# Thread: Easy imaginary numbers problem?

1. ## Easy imaginary numbers problem?

Simplify i^-19?

Thanks!

2. ## Re: Easy imaginary numbers problem?

Originally Posted by woahitzme
Simplify i^-19?

Thanks!
\displaystyle \begin{align*} i^{-19} &= \left(e^{\frac{\pi}{2}i}\right)^{-19} \\ &= e^{-\frac{19\pi}{2}i} \\ &= e^{\left(-4\pi - \frac{3\pi}{2}\right)i} \\ &= e^{-\frac{3\pi}{2}i} \\ &= e^{\frac{\pi}{2}i} \\ &= i \end{align*}

3. ## Re: Easy imaginary numbers problem?

Originally Posted by Prove It
\displaystyle \begin{align*} i^{-19} &= \left(e^{\frac{\pi}{2}i}\right)^{-19} \\ &= e^{-\frac{19\pi}{2}i} \\ &= e^{\left(-4\pi - \frac{3\pi}{2}\right)i} \\ &= e^{-\frac{3\pi}{2}i} \\ &= e^{\frac{\pi}{2}i} \\ &= i \end{align*}

Umm...

$i^{20} = 1$

$i^{-19} = i^{-19}i^{20} = i$

4. ## Re: Easy imaginary numbers problem?

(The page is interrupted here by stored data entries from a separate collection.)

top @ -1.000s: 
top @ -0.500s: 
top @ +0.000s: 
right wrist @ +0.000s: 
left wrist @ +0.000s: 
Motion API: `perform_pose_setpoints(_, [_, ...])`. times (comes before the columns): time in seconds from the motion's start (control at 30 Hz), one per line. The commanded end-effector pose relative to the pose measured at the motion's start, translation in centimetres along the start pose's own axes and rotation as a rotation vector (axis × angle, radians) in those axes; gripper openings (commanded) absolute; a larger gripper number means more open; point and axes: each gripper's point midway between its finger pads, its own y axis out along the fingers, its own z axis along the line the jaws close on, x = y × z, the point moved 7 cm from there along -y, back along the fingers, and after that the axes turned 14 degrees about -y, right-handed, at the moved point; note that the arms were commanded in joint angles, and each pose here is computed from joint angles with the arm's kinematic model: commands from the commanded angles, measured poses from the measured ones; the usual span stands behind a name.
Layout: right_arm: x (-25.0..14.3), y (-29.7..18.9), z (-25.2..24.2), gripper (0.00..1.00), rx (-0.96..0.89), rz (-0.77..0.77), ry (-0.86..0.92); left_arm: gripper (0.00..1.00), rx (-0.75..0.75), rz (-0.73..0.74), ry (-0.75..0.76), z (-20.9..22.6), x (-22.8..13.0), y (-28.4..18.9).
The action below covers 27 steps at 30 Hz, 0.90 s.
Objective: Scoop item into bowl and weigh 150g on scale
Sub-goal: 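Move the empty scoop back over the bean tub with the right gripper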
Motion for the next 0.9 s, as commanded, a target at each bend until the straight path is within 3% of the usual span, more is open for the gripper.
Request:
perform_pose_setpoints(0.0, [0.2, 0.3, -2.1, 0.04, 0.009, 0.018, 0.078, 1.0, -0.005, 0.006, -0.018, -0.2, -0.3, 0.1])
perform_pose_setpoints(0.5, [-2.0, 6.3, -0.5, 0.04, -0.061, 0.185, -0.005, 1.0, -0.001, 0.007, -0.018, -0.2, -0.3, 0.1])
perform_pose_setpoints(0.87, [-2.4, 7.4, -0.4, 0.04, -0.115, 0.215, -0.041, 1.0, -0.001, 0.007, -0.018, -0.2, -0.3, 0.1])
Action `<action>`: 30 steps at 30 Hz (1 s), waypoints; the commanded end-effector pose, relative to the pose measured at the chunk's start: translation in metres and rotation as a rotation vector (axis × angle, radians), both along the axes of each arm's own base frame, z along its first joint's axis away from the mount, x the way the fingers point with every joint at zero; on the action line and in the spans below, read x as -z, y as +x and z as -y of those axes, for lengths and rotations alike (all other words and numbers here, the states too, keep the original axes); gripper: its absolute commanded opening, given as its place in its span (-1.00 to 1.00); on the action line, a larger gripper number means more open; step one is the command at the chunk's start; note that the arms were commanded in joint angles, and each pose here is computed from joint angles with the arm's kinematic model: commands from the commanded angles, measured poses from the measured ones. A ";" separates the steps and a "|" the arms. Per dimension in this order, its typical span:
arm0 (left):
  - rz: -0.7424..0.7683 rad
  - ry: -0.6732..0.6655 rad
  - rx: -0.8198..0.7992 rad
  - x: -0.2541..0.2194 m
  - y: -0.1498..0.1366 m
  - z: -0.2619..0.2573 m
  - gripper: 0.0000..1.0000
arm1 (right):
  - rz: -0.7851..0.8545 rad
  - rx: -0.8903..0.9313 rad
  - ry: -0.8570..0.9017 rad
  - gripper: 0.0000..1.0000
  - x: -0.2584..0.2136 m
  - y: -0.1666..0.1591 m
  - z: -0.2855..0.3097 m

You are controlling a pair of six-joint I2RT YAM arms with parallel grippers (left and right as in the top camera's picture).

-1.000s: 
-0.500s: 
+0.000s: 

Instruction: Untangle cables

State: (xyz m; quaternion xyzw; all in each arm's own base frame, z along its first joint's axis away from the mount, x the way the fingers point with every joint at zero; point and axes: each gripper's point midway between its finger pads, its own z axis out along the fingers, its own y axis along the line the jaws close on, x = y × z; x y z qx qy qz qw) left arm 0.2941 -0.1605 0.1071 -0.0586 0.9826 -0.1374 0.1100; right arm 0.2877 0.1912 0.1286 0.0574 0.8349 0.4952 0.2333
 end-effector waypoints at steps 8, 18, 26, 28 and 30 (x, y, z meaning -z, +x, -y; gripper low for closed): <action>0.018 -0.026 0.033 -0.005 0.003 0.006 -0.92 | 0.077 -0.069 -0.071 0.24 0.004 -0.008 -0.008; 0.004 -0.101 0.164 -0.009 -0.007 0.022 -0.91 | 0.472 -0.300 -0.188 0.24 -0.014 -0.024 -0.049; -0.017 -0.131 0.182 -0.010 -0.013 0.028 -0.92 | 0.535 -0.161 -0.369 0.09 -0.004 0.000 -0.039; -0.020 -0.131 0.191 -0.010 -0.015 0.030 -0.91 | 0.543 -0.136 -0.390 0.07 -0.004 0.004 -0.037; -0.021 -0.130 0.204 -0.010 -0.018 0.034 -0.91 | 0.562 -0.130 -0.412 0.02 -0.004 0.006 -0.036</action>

Originally Posted by richard1234
Umm...

$i^{20} = 1$

$i^{-19} = i^{-19}i^{20} = i$
I preferred to show a method that allows you to exponentiate ANY complex number

5. ## Re: Easy imaginary numbers problem?

Good point...